# EXERCISE:
When the line with "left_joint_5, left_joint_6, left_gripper" turns up below, begin repeating exactly, and carry on through the line with "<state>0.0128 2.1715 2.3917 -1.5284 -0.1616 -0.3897"; no pictures go into the copy.

# EXTRACTED MATERIAL:

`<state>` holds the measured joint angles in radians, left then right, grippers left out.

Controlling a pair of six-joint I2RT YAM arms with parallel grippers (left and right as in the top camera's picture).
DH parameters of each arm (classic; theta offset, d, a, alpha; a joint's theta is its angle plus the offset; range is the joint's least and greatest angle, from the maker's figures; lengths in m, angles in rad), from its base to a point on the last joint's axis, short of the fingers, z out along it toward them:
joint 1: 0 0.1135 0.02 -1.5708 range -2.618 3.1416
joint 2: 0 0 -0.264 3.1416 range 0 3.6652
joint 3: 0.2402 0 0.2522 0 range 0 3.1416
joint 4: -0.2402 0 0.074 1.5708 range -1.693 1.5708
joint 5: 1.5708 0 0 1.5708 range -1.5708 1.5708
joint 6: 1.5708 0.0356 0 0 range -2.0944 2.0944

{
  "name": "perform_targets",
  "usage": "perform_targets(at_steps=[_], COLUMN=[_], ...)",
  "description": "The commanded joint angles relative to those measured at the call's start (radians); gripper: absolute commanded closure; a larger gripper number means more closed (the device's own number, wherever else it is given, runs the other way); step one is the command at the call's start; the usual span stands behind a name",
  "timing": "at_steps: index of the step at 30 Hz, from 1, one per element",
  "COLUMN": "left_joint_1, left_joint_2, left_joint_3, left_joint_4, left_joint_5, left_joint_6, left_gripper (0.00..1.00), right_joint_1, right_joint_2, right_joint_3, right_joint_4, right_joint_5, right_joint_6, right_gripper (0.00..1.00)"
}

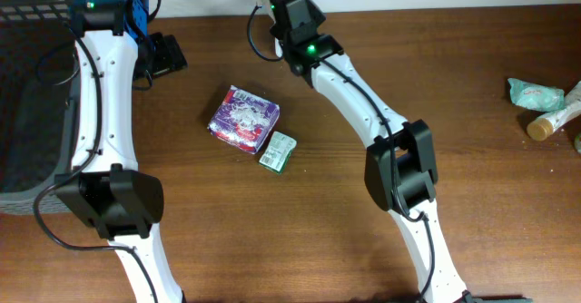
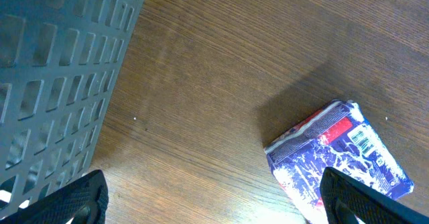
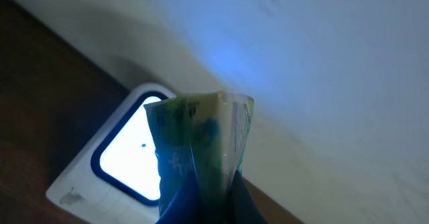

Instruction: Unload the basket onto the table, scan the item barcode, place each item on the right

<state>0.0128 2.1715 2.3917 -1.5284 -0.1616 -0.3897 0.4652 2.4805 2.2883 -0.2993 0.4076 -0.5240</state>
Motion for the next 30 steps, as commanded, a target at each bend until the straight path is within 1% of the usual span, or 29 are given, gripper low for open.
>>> perform_targets(at_steps=[1, 5, 6, 7, 9, 10, 11, 13, 15, 18, 19, 21, 22, 23, 26, 28, 30], left_joint_1=[0.003, 0.003, 0.003, 0.003, 0.003, 0.003, 0.003, 0.003, 0.003, 0.003, 0.003, 0.003, 0.003, 0.003, 0.003, 0.003, 0.003], left_joint_2=[0.013, 0.013, 0.013, 0.013, 0.013, 0.013, 0.013, 0.013, 0.013, 0.013, 0.013, 0.013, 0.013, 0.013, 0.013, 0.013, 0.013], left_joint_3=[-0.003, -0.003, -0.003, -0.003, -0.003, -0.003, -0.003, -0.003, -0.003, -0.003, -0.003, -0.003, -0.003, -0.003, -0.003, -0.003, -0.003], left_joint_4=[-0.002, -0.002, -0.002, -0.002, -0.002, -0.002, -0.002, -0.002, -0.002, -0.002, -0.002, -0.002, -0.002, -0.002, -0.002, -0.002, -0.002], left_joint_5=[0.000, 0.000, 0.000, 0.000, 0.000, 0.000, 0.000, 0.000, 0.000, 0.000, 0.000, 0.000, 0.000, 0.000, 0.000, 0.000, 0.000], left_joint_6=[-0.010, -0.010, -0.010, -0.010, -0.010, -0.010, -0.010, -0.010, -0.010, -0.010, -0.010, -0.010, -0.010, -0.010, -0.010, -0.010, -0.010], left_gripper=[0.01, 0.01, 0.01, 0.01, 0.01, 0.01, 0.01, 0.01, 0.01, 0.01, 0.01, 0.01, 0.01, 0.01, 0.01, 0.01, 0.01], right_joint_1=[-0.029, -0.036, -0.037, -0.042, -0.066, -0.098, -0.135, -0.210, -0.298, -0.467, -0.509, -0.599, -0.634, -0.686, -0.798, -0.847, -0.881], right_joint_2=[-0.016, -0.010, -0.013, -0.019, -0.039, -0.058, -0.077, -0.109, -0.135, -0.148, -0.148, -0.148, -0.148, -0.148, -0.137, -0.124, -0.117], right_joint_3=[0.014, 0.013, 0.014, 0.014, 0.014, 0.014, 0.014, 0.014, 0.014, 0.014, 0.014, 0.014, 0.014, 0.014, 0.014, 0.014, 0.012], right_joint_4=[0.015, -0.017, -0.014, -0.014, -0.023, -0.039, -0.066, -0.130, -0.219, -0.415, -0.469, -0.587, -0.631, -0.685, -0.753, -0.781, -0.792], right_joint_5=[-0.086, -0.065, -0.048, -0.048, -0.048, -0.049, -0.049, -0.049, -0.049, -0.048, -0.028, 0.057, 0.079, 0.095, 0.091, 0.074, 0.075], right_joint_6=[-0.003, 0.006, 0.038, 0.090, 0.255, 0.376, 0.459, 0.579, 0.659, 0.681, 0.719, 0.855, 0.890, 0.912, 0.911, 0.903, 0.903], right_gripper=[0.96, 0.96, 0.96, 0.96, 0.96, 0.96, 0.96, 0.96, 0.96, 0.96, 0.96, 0.96, 0.96, 0.96, 0.96, 0.93, 0.94])
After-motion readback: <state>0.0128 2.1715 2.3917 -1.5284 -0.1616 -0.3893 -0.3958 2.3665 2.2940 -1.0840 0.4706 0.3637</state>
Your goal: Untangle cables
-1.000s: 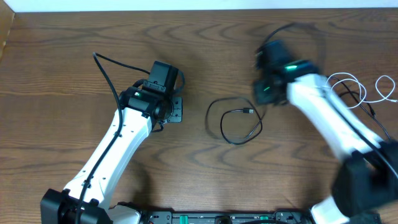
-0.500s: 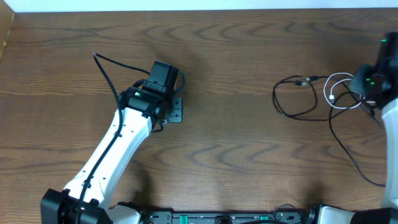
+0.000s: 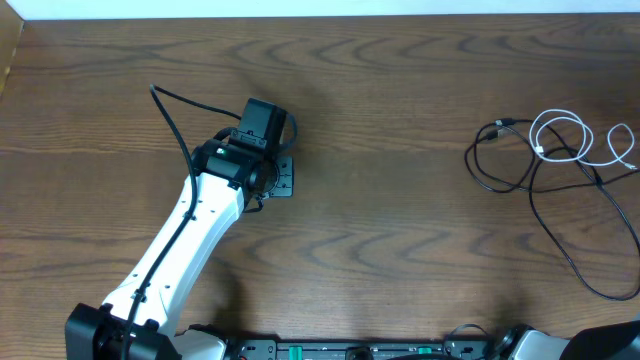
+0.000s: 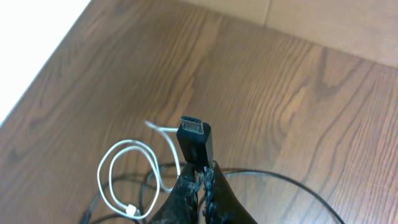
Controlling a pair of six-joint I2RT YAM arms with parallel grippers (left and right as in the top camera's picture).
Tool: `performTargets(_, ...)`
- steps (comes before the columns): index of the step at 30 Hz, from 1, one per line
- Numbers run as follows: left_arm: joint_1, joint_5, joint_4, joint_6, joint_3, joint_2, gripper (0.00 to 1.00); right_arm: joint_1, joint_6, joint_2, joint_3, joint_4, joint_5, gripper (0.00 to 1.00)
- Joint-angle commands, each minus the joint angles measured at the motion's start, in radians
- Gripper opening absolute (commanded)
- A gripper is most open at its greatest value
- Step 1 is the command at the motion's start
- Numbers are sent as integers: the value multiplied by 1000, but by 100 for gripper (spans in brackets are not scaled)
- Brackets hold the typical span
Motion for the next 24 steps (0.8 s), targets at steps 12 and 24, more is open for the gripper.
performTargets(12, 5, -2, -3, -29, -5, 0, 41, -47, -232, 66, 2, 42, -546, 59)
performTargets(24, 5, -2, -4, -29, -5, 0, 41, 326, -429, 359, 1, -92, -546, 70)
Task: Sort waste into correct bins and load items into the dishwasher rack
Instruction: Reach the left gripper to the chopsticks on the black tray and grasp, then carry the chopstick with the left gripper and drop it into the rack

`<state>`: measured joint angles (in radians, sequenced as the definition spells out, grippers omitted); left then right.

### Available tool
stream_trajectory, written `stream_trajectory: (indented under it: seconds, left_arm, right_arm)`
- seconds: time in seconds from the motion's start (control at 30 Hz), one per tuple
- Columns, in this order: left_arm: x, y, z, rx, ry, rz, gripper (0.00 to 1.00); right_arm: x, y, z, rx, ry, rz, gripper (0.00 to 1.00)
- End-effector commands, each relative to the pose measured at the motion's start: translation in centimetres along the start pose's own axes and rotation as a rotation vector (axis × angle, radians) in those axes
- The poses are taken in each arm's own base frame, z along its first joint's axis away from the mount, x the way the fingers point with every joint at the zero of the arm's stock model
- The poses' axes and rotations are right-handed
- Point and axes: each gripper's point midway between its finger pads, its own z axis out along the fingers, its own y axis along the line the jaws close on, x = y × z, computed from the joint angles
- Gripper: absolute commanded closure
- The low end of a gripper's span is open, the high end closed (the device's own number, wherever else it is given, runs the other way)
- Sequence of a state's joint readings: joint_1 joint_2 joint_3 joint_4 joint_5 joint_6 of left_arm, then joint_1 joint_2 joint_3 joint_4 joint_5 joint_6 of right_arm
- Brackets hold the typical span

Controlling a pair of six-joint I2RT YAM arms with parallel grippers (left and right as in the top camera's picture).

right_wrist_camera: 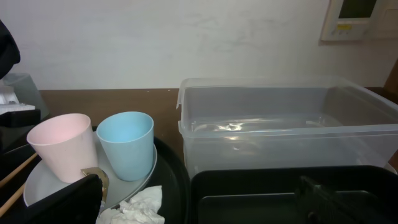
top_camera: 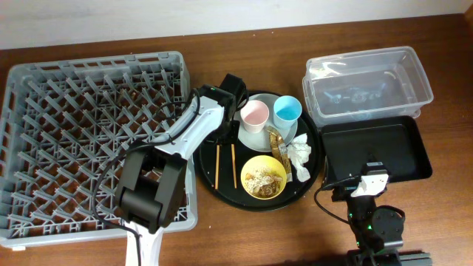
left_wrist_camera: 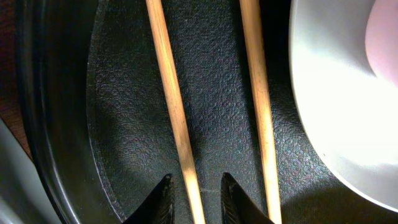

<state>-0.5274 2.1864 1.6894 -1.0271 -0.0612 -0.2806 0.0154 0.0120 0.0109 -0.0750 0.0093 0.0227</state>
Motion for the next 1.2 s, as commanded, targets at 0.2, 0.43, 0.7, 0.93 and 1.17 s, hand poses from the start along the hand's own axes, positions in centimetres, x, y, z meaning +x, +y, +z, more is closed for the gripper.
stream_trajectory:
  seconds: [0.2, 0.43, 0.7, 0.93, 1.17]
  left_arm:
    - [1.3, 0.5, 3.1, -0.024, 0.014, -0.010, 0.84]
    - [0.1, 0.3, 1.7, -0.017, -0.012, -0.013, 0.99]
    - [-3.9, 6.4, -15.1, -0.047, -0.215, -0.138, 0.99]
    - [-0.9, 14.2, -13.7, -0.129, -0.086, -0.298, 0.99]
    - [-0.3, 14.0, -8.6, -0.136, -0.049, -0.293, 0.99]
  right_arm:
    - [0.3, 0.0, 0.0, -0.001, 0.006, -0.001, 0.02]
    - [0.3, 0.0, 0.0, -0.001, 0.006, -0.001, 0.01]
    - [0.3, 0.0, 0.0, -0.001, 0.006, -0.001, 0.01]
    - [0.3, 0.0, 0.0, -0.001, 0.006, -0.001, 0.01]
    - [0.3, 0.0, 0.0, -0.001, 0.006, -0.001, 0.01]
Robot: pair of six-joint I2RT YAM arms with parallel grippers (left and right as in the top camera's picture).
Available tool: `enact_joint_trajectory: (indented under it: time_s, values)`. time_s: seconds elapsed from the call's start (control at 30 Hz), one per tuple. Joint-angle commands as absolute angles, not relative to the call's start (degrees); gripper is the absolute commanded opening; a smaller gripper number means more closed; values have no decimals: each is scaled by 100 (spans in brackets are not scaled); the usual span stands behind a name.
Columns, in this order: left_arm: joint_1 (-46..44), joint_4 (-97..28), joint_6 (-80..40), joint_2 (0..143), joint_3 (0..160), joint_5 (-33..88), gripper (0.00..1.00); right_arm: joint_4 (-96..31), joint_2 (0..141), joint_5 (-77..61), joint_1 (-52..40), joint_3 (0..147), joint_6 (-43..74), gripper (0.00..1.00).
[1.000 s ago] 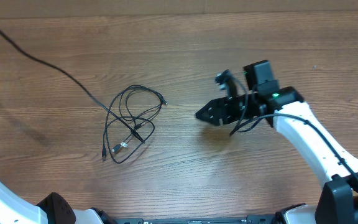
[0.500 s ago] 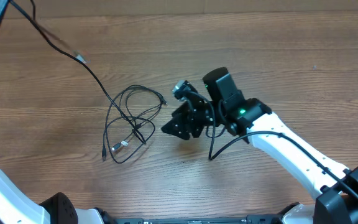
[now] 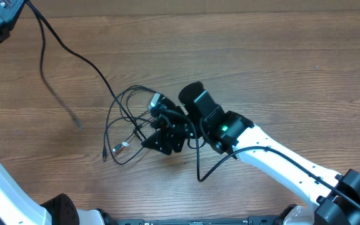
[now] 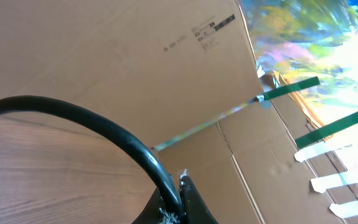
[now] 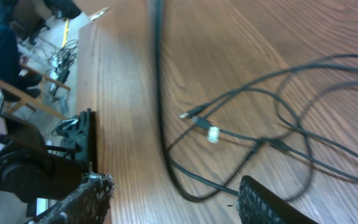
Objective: Untangle cables
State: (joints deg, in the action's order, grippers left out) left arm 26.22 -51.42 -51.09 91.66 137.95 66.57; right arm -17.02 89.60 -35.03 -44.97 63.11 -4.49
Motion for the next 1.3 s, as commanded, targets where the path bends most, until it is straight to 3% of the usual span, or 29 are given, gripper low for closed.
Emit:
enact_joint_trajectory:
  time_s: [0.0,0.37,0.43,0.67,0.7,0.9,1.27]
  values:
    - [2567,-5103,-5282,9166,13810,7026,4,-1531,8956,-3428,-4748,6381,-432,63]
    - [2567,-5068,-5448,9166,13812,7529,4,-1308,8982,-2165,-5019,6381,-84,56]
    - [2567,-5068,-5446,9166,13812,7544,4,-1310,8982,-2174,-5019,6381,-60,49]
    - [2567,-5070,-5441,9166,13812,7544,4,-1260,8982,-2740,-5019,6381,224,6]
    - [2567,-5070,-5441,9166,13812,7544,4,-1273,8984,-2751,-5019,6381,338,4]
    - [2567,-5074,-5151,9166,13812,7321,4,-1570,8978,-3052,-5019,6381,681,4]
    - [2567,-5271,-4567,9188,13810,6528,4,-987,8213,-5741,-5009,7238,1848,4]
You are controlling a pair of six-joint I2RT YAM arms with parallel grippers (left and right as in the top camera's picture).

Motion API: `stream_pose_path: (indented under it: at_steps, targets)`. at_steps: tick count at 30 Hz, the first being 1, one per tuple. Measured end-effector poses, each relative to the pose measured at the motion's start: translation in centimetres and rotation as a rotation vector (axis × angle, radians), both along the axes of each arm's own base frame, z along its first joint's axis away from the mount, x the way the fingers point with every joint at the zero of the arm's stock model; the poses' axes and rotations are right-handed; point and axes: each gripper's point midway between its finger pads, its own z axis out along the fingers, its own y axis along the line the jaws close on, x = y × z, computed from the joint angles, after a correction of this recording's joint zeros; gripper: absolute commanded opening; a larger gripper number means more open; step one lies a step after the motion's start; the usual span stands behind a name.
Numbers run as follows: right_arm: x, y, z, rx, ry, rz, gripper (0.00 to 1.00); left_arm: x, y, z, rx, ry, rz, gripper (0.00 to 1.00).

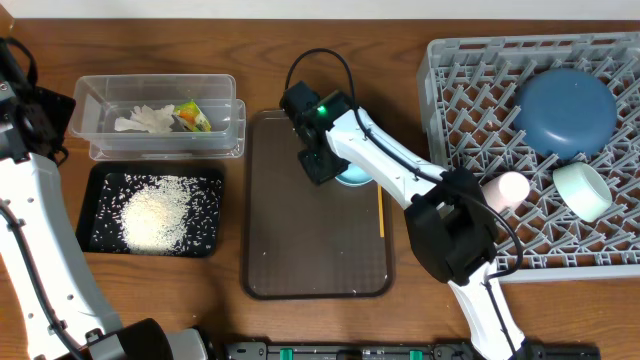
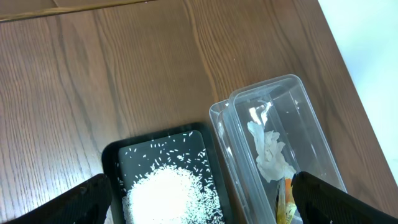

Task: Sort waste into correct bins and load items into the dishwasher rack
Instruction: 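Grasp the light-blue saucer's rim with the right gripper, then lift the saucer and carry it to the rack's back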

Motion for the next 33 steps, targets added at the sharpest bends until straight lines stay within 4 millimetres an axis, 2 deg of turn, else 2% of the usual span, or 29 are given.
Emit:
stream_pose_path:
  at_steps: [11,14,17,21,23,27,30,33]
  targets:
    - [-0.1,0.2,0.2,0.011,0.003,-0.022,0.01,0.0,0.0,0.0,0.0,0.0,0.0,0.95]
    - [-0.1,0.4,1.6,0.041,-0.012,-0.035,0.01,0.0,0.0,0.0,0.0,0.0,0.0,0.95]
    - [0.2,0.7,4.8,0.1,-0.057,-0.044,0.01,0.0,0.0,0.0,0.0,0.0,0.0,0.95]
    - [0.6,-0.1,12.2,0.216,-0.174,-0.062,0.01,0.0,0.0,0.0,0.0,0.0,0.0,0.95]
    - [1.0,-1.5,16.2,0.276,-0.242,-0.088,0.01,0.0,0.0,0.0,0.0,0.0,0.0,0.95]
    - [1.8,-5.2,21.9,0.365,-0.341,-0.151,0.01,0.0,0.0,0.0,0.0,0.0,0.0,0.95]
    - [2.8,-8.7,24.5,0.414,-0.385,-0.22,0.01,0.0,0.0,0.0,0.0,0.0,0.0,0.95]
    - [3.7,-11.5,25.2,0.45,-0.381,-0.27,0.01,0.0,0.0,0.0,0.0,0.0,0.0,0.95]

# RESPONSE:
  "COLUMN": "left_joint_1, left_joint_2, left_joint_3, left_joint_4, left_joint_5, left_joint_6, left_gripper (0.00..1.00), right_joint_1, right_joint_2, right_joint_3, right_joint_4, right_joint_5, right_joint_6, right_gripper (0.00..1.00)"
}


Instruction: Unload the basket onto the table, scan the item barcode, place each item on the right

<state>0.0128 2.1715 2.3917 -1.5284 -0.1616 -0.3897 0.4652 2.4805 2.2883 -0.2993 0.4076 -0.5240</state>

There's no more to this exercise.